Selon l’équipe juridique de Tom Bowker, les menaces d’expulsion du journaliste britannique du Mozambique sont « absolument illégales ». Bowker a été convoqué aux Services de migration du Mozambique le 25 janvier et s’était entendu dire qu’il devrait quitter le pays pendant le week-end. La décision d’expulsion – la première d’un journaliste étranger depuis plus de 30 ans – était fondée sur une plainte du bureau d’information du gouvernement.

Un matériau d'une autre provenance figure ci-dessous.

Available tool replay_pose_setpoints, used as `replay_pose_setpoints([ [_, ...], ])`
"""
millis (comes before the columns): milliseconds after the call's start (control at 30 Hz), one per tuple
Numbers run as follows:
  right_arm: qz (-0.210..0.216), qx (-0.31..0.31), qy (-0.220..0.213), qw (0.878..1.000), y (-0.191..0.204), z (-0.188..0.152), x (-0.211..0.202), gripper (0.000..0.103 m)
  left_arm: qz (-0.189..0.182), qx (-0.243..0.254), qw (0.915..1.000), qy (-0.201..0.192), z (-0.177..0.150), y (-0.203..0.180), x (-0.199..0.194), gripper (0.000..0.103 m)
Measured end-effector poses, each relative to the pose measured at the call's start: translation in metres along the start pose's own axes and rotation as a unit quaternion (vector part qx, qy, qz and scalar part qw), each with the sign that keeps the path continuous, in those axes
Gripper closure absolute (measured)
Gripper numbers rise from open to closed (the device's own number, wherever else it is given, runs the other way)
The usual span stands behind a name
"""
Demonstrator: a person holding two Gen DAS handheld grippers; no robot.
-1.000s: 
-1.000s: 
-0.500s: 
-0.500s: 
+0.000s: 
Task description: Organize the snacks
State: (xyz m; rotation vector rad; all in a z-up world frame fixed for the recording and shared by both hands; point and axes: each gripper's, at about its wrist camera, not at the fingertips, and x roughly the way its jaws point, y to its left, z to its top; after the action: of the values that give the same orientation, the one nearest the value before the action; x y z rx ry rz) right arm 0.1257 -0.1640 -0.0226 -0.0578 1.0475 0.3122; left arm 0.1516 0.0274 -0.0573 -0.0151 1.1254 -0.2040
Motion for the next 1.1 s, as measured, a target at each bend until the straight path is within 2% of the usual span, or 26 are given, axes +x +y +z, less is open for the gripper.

Le journaliste indépendant Ahmed Mohamed Salem Kerkoub a été arrêté par les autorités administratives et régionales de Nouadhibou, à la suite d’une plainte du maire adjoint de la deuxième grande ville de Mauritanie. Les autorités ont également placé Mohamed Haibeitna Delchoul et Bilal Abdarrahmane sous contrôle judiciaire pour avoir aidé Kerkoub à collecter des informations et à vérifier les faits.

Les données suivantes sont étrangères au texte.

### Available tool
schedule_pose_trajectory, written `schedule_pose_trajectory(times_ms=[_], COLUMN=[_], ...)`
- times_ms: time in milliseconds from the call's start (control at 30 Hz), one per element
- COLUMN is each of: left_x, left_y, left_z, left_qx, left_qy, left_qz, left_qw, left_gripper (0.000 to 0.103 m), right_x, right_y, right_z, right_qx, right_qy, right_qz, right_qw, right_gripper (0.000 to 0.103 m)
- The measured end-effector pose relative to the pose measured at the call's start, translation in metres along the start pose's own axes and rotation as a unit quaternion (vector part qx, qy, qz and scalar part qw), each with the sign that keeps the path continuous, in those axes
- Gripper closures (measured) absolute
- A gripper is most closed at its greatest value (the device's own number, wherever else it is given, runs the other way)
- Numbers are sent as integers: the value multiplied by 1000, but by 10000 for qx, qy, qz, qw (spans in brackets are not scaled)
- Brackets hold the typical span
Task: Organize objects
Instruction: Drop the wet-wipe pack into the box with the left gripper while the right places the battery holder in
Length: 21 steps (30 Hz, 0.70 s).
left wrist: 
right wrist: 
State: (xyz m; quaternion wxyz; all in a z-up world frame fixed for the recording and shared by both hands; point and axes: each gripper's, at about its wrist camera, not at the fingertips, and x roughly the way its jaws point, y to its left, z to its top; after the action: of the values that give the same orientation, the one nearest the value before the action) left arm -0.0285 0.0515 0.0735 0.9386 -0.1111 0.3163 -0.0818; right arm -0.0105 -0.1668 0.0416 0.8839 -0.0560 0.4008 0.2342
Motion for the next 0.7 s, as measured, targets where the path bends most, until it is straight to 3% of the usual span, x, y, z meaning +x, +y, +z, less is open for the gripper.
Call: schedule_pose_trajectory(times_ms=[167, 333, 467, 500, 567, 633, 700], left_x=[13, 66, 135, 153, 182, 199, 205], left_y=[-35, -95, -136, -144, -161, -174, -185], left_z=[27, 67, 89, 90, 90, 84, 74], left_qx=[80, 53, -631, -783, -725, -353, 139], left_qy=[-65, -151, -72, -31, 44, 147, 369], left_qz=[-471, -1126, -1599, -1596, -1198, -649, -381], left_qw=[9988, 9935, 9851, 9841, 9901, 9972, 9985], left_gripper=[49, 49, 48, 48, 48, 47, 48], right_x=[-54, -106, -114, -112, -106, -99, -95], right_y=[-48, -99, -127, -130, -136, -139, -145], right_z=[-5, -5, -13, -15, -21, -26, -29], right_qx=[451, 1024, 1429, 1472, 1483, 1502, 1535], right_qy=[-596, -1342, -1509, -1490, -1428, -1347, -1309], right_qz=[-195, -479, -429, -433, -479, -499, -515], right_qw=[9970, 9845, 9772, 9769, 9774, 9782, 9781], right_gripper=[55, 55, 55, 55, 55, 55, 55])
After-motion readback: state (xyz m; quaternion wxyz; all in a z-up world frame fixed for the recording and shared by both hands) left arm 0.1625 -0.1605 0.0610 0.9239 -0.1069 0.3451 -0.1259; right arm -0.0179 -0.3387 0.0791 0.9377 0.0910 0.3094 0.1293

Il y a eu un certain nombre d’agressions contre des journalistes de toute la région en janvier.
Des policiers de Lilongwe, au Malawi, ont attaqué Henry Mhango, correspondant du The Telegraph (Royaume-Uni) et de BBC Africa Eye, pour avoir filmé l’application des restrictions COVID-19. Mhango a tenté de demander la permission de prendre des photos, mais a été ignoré.
La police malawienne a battu le journaliste Henry Kijimwana Mhango pour avoir couvert la COVID-19
Trois photojournalistes nigérians – Olatunji Obasa, Olu Aremo et Mudashiru Atanda – ont été harcelés et agressés par la police alors qu’ils couvraient le déploiement chaotique de la liaison obligatoire des cartes SIM dans le pays aux numéros d’identification nationaux.
Une équipe de presse de LUV FM, basée à Kumasi, accompagnant un groupe de travail gouvernemental sur la durabilité environnementale pour rendre compte des activités minières illégales dans la région riche en minerais d’Ashanti au Ghana, a été agressée par un groupe de soldats et de gardes privés.
Nouveau et remarquable
Le 13 janvier, la romancière, cinéaste et dramaturge zimbabwéenne primée, Tsitsi Dangarembga, a reçu le prix PEN International Award for Freedom of Expression 2021. L’auteur de Nervous Conditions a également reçu des éloges pour son roman plus récent, This Mournable Body, qui a été sélectionné pour le Booker Prize 2020.